• _YOUR TASK_: For the data below, restate word for word only the lines from the line containing "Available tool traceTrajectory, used" through the line containing "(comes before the", both ends included.

• _DATASET_:
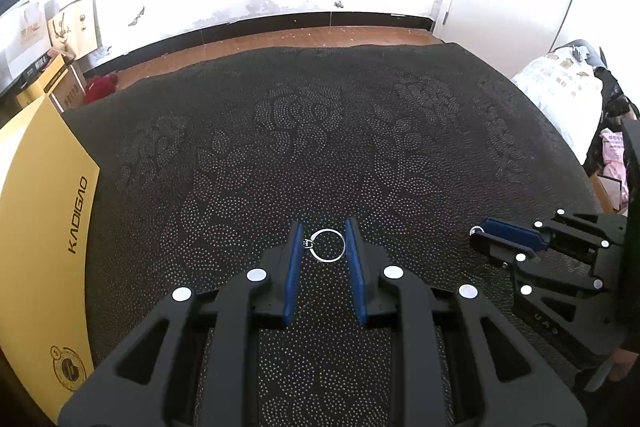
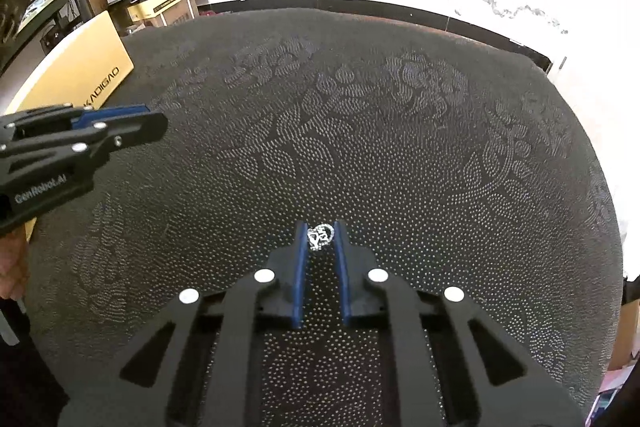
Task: Organize jewelry
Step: 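Grasp the silver ring with the left tool while the right tool grasps the silver charm, then carry the ring and charm over the yellow box with both tools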
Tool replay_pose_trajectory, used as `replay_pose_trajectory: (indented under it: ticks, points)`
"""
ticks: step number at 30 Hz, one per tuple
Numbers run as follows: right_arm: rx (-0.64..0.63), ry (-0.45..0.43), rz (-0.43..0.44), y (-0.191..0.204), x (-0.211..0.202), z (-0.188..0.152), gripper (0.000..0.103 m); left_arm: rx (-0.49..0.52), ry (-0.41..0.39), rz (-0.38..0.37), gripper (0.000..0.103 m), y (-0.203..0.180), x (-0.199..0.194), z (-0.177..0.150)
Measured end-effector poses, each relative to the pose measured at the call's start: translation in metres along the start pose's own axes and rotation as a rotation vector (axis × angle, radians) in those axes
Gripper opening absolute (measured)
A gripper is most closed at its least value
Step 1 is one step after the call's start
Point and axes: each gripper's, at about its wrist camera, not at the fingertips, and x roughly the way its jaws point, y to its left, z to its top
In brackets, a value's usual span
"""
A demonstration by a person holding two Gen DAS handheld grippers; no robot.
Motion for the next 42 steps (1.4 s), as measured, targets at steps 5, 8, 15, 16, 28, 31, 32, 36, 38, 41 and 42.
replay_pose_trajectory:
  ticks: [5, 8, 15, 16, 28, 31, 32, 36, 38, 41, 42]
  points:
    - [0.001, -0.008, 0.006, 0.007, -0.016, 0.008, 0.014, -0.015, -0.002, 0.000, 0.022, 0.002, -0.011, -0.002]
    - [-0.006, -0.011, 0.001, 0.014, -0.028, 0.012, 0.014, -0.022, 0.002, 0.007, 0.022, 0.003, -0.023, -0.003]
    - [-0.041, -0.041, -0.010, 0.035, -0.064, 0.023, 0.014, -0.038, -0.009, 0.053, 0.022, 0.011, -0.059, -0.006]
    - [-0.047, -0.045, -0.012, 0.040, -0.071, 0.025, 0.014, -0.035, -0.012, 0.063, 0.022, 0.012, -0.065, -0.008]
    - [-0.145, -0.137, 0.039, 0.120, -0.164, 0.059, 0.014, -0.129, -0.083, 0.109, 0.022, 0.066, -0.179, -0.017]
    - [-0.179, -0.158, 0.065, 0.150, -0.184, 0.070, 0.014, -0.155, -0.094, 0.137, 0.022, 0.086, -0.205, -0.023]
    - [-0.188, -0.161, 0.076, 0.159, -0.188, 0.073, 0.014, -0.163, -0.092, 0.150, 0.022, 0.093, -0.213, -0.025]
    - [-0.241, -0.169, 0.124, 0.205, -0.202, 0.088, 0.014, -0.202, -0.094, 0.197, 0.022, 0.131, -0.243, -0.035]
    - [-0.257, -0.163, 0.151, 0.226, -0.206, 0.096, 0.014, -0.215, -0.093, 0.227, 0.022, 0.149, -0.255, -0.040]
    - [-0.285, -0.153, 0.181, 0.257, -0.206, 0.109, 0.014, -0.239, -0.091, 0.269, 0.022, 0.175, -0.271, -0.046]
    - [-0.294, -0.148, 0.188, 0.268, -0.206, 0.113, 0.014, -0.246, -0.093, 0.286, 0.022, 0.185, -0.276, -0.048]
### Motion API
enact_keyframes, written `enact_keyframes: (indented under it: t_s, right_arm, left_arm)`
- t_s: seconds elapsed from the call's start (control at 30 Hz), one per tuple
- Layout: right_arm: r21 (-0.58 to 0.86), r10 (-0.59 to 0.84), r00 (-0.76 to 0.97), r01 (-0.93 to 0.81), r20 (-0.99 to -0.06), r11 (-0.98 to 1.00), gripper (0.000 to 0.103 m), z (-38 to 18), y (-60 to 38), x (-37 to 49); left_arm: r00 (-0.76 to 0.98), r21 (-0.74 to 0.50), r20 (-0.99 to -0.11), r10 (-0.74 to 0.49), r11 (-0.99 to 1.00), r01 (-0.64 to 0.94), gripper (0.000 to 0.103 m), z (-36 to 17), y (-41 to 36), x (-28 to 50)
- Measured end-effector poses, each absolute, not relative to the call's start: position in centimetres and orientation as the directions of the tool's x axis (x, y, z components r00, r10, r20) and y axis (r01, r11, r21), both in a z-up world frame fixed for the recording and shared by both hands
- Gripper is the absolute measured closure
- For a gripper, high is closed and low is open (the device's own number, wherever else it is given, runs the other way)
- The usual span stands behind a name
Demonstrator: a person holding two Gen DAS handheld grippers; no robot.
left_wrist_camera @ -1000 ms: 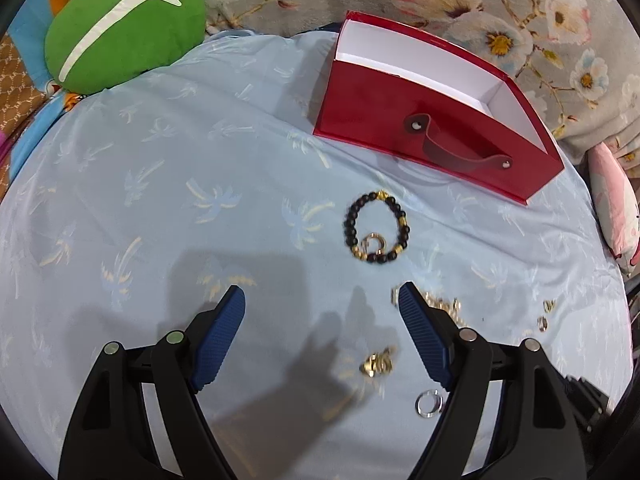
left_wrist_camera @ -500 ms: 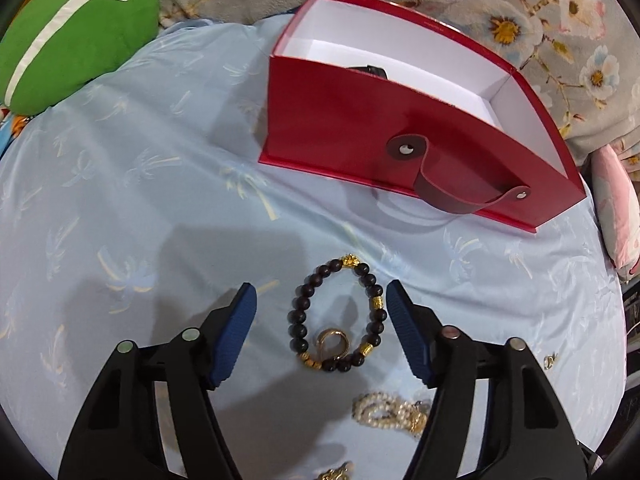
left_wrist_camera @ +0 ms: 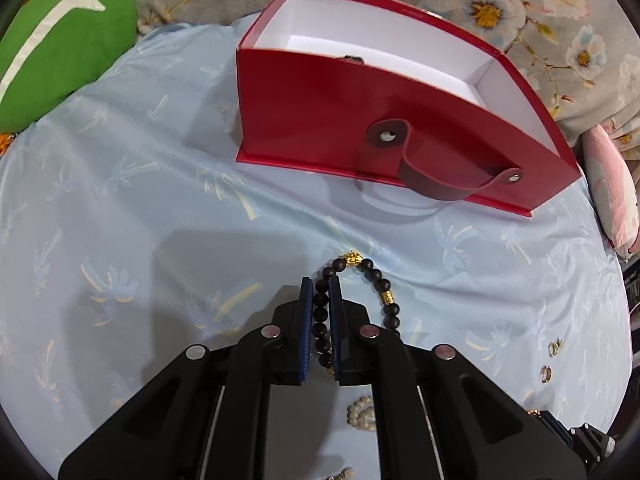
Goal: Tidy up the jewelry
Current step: 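Grasp the black bead bracelet with the left tool while the right tool holds the bangle, then carry the bead bracelet and gold bangle into the red box and release both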
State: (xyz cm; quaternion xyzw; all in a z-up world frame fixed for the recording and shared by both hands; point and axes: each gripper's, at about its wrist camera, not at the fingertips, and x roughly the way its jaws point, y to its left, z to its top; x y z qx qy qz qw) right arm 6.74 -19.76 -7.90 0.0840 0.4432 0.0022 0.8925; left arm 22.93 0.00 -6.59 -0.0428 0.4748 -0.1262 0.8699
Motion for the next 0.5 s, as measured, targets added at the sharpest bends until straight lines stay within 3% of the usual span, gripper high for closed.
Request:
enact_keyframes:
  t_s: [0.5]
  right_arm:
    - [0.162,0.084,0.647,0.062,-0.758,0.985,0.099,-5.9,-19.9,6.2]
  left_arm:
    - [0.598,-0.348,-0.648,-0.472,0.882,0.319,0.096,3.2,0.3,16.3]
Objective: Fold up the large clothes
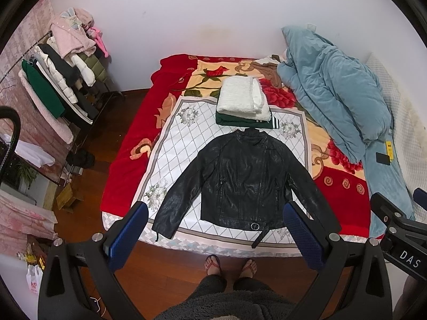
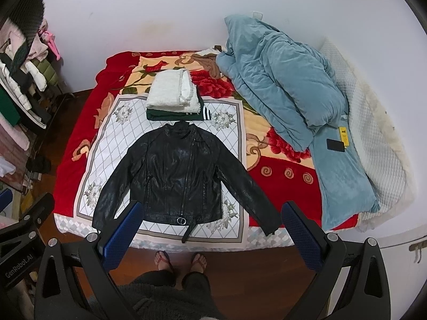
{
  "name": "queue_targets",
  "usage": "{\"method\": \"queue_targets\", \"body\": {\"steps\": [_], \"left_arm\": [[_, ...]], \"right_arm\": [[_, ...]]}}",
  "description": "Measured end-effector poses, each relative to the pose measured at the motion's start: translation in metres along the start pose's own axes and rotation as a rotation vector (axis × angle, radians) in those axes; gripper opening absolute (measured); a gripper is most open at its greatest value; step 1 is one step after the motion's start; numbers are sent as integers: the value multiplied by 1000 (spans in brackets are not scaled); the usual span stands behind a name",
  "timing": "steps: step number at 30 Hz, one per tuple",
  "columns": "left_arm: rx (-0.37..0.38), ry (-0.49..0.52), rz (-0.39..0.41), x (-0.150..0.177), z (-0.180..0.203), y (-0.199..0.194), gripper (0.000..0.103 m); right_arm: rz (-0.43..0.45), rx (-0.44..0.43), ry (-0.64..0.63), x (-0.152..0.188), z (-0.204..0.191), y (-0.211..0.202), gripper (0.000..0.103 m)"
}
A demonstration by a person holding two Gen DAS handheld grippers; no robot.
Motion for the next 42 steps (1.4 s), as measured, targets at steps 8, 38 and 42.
{"method": "queue_targets", "body": {"steps": [8, 38, 42], "left_arm": [[-2, -2, 4, 1, -3, 1, 103], [1, 2, 10, -13, -6, -1, 103], [3, 2, 13, -15, -6, -1, 103]], "right_arm": [[-2, -3, 0, -2, -1, -1, 103], [3, 0, 2, -4, -3, -3, 103], [4, 0, 3, -3, -3, -3, 103]]}}
Point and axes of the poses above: each gripper's, at about its wrist camera, not at the fingertips, and y roughly the way its jaws point, z to its right, x to its underside, the point moved 2 cm from there along y, roughly the way its jaws point, and after that the axes turned 10 degrees about x, right-handed, at the moved point
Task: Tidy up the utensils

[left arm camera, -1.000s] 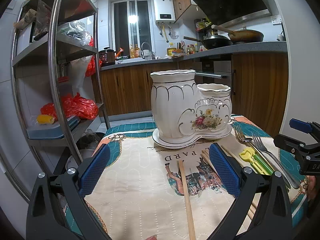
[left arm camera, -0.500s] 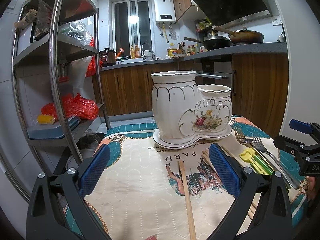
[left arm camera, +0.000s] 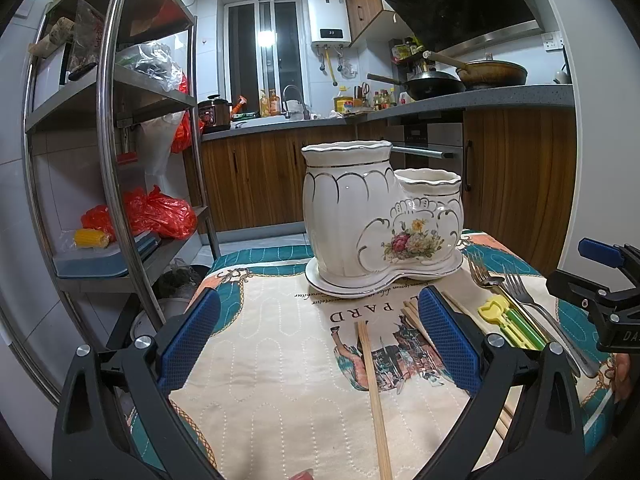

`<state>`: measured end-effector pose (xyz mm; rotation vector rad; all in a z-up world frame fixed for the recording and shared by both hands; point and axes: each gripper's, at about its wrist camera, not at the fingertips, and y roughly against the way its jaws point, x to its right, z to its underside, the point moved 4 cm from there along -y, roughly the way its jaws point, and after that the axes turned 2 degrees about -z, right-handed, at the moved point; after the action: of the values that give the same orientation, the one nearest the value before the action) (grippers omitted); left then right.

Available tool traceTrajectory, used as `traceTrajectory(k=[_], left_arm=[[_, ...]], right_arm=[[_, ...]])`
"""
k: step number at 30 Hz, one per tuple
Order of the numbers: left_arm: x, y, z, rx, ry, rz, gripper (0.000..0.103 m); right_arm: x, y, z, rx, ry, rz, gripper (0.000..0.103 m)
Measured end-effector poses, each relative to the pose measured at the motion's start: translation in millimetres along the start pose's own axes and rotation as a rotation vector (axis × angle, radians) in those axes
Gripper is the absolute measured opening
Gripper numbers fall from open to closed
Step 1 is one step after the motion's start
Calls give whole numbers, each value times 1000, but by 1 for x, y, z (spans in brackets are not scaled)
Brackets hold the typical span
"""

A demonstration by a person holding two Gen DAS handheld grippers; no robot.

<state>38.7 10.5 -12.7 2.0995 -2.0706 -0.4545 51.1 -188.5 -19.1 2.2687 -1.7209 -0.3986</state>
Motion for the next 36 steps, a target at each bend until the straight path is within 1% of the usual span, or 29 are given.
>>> traceTrajectory(k=[29,36], left_arm=[[0,1,-1,5,2,-1,98],[2,-1,-2,-5,0,13,98]], right_arm=[[0,0,0,1,3,1,98],[0,0,1,1,3,3,98]])
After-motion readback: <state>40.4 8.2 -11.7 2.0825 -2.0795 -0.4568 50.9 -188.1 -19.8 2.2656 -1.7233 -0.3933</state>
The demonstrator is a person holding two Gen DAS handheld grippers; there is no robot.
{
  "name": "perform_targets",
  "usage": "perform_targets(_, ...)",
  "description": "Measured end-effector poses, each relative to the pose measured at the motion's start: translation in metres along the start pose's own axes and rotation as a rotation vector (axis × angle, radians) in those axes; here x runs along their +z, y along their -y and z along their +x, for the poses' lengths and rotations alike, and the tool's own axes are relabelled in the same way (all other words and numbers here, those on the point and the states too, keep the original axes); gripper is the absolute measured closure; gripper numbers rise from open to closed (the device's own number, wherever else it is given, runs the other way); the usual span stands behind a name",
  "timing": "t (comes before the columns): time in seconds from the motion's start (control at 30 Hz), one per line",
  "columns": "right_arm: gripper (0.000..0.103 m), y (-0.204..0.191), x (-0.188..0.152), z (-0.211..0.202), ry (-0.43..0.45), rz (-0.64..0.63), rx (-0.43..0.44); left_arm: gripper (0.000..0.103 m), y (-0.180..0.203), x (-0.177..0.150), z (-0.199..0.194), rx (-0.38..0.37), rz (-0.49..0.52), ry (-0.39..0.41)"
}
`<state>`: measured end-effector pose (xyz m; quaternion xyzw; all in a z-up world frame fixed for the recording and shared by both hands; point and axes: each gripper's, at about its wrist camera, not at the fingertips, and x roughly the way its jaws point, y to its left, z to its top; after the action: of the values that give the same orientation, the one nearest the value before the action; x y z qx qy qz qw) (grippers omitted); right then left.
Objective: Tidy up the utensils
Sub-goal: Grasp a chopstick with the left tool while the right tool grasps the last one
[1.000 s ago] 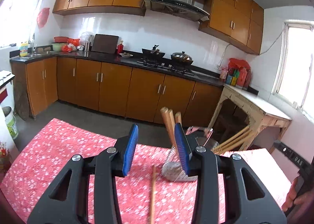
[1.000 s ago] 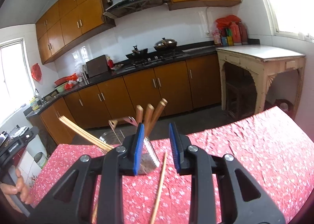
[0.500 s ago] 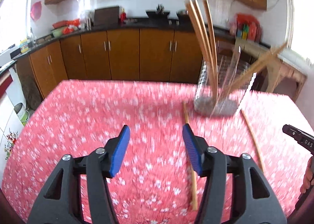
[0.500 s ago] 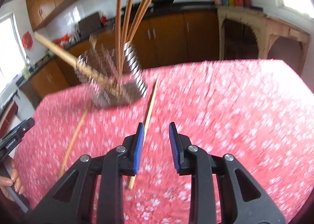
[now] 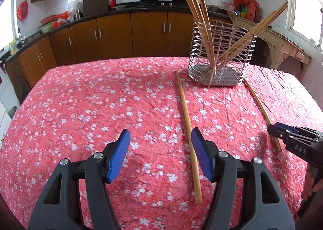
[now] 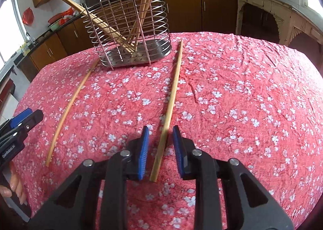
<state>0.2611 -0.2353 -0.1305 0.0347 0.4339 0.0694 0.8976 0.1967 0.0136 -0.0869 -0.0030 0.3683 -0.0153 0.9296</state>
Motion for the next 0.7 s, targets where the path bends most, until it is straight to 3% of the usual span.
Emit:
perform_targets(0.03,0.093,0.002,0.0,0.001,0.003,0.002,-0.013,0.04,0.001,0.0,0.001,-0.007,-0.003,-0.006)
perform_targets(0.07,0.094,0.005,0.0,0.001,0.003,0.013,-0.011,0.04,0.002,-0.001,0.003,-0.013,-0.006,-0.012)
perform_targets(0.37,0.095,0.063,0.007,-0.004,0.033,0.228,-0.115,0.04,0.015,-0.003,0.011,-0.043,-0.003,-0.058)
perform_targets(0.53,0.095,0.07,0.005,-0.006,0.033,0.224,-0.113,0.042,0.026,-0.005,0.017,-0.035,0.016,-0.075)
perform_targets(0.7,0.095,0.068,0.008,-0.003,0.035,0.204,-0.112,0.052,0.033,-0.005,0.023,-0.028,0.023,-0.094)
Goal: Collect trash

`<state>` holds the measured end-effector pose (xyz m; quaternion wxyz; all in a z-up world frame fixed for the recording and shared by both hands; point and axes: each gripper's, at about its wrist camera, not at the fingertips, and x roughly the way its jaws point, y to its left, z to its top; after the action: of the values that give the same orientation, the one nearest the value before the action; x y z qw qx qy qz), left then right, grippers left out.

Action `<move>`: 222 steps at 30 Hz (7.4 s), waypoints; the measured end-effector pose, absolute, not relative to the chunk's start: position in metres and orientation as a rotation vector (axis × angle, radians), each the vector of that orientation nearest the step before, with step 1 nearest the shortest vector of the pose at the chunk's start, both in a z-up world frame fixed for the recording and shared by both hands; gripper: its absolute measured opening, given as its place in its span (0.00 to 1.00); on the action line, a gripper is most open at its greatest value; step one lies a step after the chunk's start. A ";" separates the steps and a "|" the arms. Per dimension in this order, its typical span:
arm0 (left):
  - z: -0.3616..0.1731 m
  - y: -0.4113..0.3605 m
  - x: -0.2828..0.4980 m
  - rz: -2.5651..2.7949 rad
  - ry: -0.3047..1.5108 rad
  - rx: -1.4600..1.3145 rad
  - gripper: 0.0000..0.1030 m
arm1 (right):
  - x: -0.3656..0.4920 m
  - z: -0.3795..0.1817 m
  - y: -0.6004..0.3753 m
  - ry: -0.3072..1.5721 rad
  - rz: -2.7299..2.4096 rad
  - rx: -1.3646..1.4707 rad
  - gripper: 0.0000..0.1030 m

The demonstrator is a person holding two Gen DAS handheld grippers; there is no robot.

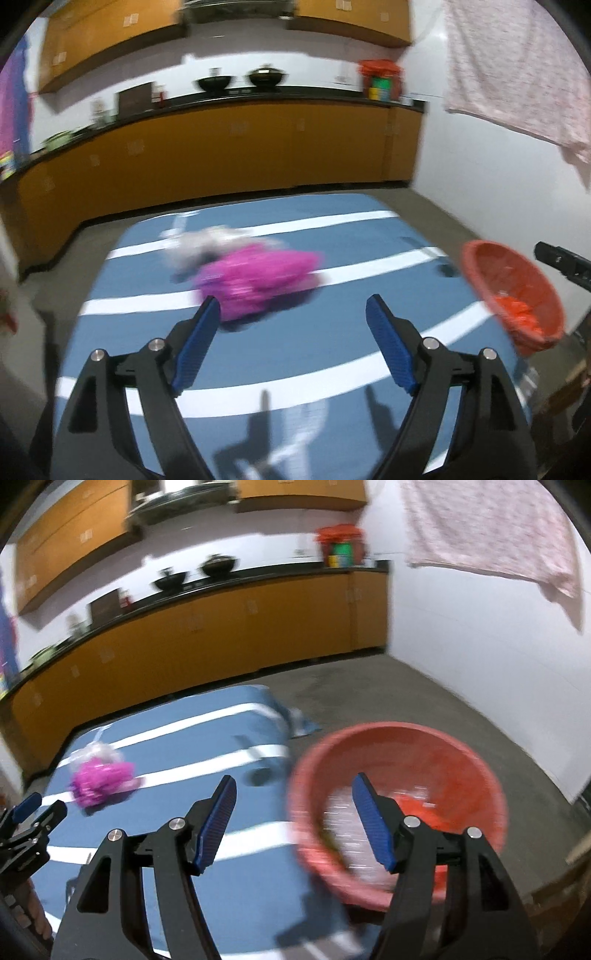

• _TASK ANSWER_:
Available tool traceTrajectory, used as `traceTrajectory(k=[_], left_arm=[[_, ...]], right_arm=[[_, ...]])`
"""
k: step number at 30 Hz, one per tuple
Order of the numbers: left_arm: x, y, z, rx, ry, rz, gripper (0.000..0.103 m); right_arm: x, y, z, rx, ry, rz, gripper (0.000..0.103 m)
Measured end-effector poses, each relative to the pose measured at the motion's start: translation in millimetres along the start pose's own axes and rotation as a rotation vector (axis × angle, radians) in those axes
Gripper is the absolute measured opening
Gripper numbers fall from open to closed
Step 1 is one step after the motion's start
Calls give whole numbers, each value times 1000, but by 1 for x, y, z (spans in brackets are not scaled)
Brackets hold the typical span
"""

A demonstration by a person holding two Gen DAS handheld grippers; no robot.

<state>38.7 10.5 -12.7 2.0995 -2.0706 -0.4545 51.1 -188.5 -19.1 2.2687 -1.7209 -0.3986</state>
Motion for the next 36 steps, a target at each bend until the straight path is within 1% of the usual span, or 29 are given.
>>> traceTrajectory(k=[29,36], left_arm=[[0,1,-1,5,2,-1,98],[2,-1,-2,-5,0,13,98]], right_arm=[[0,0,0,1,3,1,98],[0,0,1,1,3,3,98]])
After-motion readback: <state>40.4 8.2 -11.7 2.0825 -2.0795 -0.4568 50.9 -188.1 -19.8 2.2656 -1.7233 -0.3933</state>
The demonstrator is a person holding two Gen DAS handheld grippers; there is no robot.
{
  "name": "perform_targets",
  "usage": "perform_targets(_, ...)",
  "description": "Measured end-effector poses, each relative to the pose measured at the motion's start: translation in metres along the start pose's own axes and rotation as a rotation vector (axis × angle, radians) in those axes; here x runs along their +z, y along their -y and z along their +x, for the poses' lengths and rotations alike, and the tool's own axes are relabelled in the same way (all other words and numbers here, those on the point and the states too, keep the original axes); gripper is the absolute measured closure; gripper numbers rise from open to closed (the device's own number, wherever else it is given, runs the other way); the usual span stands behind a name",
  "timing": "t (comes before the columns): time in seconds from the motion's start (control at 30 Hz), one per line",

There's no more to this exercise.